Selon le communiqué officiel, Larijani a été tué lors de l’attaque avec son fils Morteza, Alireza Bayat, adjoint chargé des affaires de sécurité au sein du secrétariat du Conseil suprême de sécurité nationale, et plusieurs de ses gardes du corps. Le lieu exact de l’attaque n’a pas encore été précisé, mais certaines sources proches du régime ont indiqué que l’opération avait eu lieu dans une zone résidentielle du quartier de Pardis, près de Téhéran.
Les médias d’État, notamment l’agence de presse Tasnim, affiliée au Corps des gardiens de la révolution islamique (CGRI), ont également confirmé la mort de Larijani et de son fils en publiant des images. Cependant, le délai entre les premières informations et la confirmation officielle témoigne une fois de plus de la confusion et du manque de coordination au sein de l’appareil d’information du régime.

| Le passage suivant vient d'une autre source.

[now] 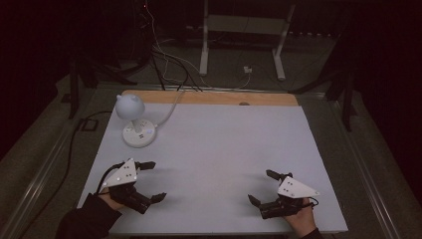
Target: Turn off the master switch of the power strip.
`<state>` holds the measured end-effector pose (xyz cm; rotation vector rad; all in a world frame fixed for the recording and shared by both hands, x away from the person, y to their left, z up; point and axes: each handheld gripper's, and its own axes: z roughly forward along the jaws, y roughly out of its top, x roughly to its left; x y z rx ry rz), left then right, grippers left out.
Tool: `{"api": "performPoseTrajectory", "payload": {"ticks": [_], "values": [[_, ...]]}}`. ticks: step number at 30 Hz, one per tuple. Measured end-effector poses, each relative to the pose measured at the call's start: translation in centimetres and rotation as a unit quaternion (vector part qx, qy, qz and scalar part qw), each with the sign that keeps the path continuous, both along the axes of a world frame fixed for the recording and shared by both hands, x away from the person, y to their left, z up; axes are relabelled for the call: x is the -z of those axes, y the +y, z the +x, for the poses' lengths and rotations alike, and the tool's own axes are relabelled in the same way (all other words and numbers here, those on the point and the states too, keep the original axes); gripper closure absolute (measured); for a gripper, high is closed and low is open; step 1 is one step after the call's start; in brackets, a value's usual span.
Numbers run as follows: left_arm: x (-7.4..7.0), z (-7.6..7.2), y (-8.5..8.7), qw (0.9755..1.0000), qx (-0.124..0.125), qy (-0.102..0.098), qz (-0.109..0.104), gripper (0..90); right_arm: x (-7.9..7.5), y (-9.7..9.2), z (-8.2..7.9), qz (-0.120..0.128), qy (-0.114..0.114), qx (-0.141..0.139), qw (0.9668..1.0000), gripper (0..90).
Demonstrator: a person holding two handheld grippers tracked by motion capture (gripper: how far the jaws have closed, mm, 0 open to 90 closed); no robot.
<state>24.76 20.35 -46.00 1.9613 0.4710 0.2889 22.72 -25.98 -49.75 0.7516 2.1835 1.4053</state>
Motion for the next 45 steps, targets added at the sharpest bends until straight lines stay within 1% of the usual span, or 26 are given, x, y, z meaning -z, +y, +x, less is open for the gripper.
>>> {"api": "performPoseTrajectory", "payload": {"ticks": [2,7,10,13,14,20,22,25,28,32,35,38,45], "values": [[-0.3,0.3,0.2,1.0,-0.005,-0.002,-0.002,0.1,0.0,0.0,0.0,0.001,0.002,0.001,1.0,0.0],[-0.9,0.9,0.4,0.9996,-0.024,-0.006,-0.01,0.1,-0.1,-0.1,0.0,0.002,-0.002,0.004,1.0,0.0],[-1.3,1.5,0.6,0.9991,-0.039,-0.003,-0.014,0.1,0.0,-0.1,0.0,0.002,-0.001,0.004,1.0,0.0],[-1.4,2.1,0.7,0.9983,-0.056,-0.002,-0.016,0.1,0.0,-0.1,0.0,0.002,-0.001,0.004,1.0,0.0],[-1.4,2.3,0.8,0.998,-0.062,-0.003,-0.012,0.1,0.0,-0.2,0.0,0.004,0.0,0.005,1.0,0.0],[-1.3,3.3,0.8,0.9961,-0.088,0.001,-0.01,0.1,-0.1,-0.2,0.0,0.006,0.0,0.006,1.0,0.0],[-1.2,3.6,0.9,0.9949,-0.1,0.003,-0.012,0.1,0.0,-0.2,0.0,0.006,0.0,0.007,1.0,0.0],[-1.2,4.0,0.9,0.9927,-0.12,-0.002,-0.007,0.1,-0.1,-0.3,0.1,0.007,-0.001,0.007,1.0,0.0],[-1.2,4.4,0.8,0.9913,-0.132,-0.009,0.001,0.1,-0.1,-0.3,0.1,0.008,-0.001,0.008,0.9999,0.0],[-0.9,5.0,0.7,0.9886,-0.15,-0.01,0.007,0.1,-0.1,-0.3,0.1,0.007,-0.003,0.008,0.9999,0.0],[-0.6,5.4,0.6,0.9871,-0.16,-0.009,0.01,0.1,-0.1,-0.3,0.1,0.008,-0.004,0.009,0.9999,0.0],[-0.4,5.9,0.6,0.9845,-0.175,-0.007,0.01,0.1,-0.1,-0.3,0.1,0.009,-0.003,0.009,0.9999,0.0],[0.0,7.0,0.5,0.9775,-0.211,0.003,0.008,0.2,-0.1,-0.4,0.1,0.01,-0.003,0.01,0.9999,0.0]]}}
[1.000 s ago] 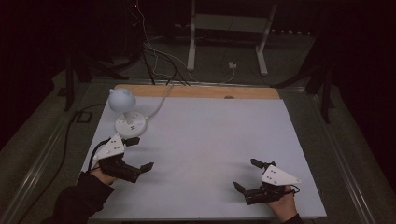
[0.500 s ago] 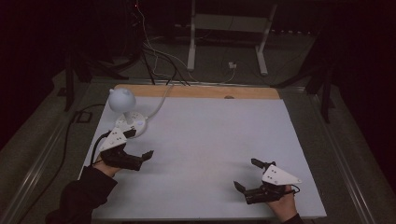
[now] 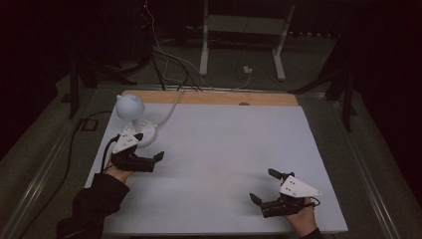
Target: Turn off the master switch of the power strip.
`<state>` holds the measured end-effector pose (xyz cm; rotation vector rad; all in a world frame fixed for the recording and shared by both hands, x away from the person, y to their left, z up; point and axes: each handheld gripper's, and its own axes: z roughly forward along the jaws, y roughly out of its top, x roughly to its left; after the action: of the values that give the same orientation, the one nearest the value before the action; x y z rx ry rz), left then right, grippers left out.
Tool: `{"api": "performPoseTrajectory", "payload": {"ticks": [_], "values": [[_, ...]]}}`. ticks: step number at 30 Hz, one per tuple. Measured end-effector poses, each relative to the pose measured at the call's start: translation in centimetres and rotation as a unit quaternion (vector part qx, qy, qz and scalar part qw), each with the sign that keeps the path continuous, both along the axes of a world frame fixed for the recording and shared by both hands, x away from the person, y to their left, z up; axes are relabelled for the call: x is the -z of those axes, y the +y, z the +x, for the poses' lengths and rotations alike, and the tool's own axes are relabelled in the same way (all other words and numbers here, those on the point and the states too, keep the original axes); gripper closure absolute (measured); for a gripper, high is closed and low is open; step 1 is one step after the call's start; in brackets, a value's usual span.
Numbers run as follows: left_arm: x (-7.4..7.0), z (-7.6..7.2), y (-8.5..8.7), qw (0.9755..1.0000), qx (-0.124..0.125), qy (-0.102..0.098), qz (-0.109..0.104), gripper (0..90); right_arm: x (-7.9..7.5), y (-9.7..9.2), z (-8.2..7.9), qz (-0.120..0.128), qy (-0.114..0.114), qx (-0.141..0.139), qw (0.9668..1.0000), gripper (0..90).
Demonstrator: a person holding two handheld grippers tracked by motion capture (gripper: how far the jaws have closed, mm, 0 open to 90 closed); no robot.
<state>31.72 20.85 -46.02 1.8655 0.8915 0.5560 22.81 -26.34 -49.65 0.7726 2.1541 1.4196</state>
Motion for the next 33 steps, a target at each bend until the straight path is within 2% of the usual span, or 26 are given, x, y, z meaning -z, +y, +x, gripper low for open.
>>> {"api": "performPoseTrajectory", "payload": {"ticks": [7,9,10,14,16,17,19,21,24,26,28,32,33], "values": [[0.3,0.8,-0.3,0.9996,-0.028,0.001,0.001,0.2,0.0,0.0,0.0,0.0,0.0,0.0,1.0,0.0],[0.4,1.0,-0.4,0.9997,-0.023,0.005,-0.006,0.2,0.0,0.0,0.0,0.0,0.0,0.0,1.0,0.0],[0.4,1.1,-0.5,0.9997,-0.025,0.002,-0.004,0.2,0.0,0.0,0.0,0.0,0.0,0.0,1.0,0.0],[0.7,1.5,-1.0,0.9993,-0.032,0.017,-0.001,0.2,0.0,0.0,0.0,0.001,0.001,0.001,1.0,0.0],[0.9,1.7,-1.5,0.9979,-0.062,0.007,0.015,0.1,0.0,0.0,0.0,0.002,0.001,0.001,1.0,0.0],[1.0,1.8,-1.6,0.9976,-0.069,0.003,0.013,0.2,0.0,0.0,0.0,0.002,0.001,0.0,1.0,0.0],[1.1,2.0,-1.9,0.9959,-0.088,-0.001,0.021,0.2,0.0,0.0,0.0,0.001,0.002,0.0,1.0,0.0],[1.2,2.3,-2.0,0.9953,-0.094,-0.006,0.024,0.2,0.0,-0.1,0.0,0.002,0.0,0.0,1.0,0.0],[1.6,2.7,-2.4,0.9933,-0.111,0.005,0.031,0.2,0.0,-0.1,0.0,0.003,0.0,0.0,1.0,0.0],[1.8,2.9,-2.6,0.9929,-0.113,0.01,0.037,1.7,0.0,-0.1,0.0,0.003,0.001,0.0,1.0,0.0],[2.0,3.0,-2.9,0.9911,-0.122,0.011,0.05,4.2,0.0,-0.1,0.0,0.003,0.0,0.0,1.0,0.0],[2.4,3.4,-2.9,0.9889,-0.138,0.012,0.054,8.9,0.0,-0.1,0.0,0.003,0.001,-0.001,1.0,0.0],[2.5,3.5,-2.8,0.9881,-0.143,0.01,0.057,13.2,0.0,-0.1,0.0,0.004,0.001,-0.002,1.0,0.0]]}}
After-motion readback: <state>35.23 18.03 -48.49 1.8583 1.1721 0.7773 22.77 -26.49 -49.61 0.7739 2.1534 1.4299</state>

Ali Larijani était une figure influente et reconnue des sphères politiques et sécuritaires iraniennes. Au fil des ans, il a occupé des postes clés, notamment celui de président du Majlis (Parlement) et d’importantes fonctions dans le domaine de la sécurité. Il était considéré comme l’une des personnalités les plus influentes au sommet de l’appareil d’État.
Son assassinat survient à un moment où le pouvoir au sommet du régime est confronté à des défis et des tensions croissants. L’élimination de l’une de ses figures majeures pourrait être perçue par les observateurs comme un signe de pression et de vulnérabilité accrues au sein de la direction politique et sécuritaire du régime.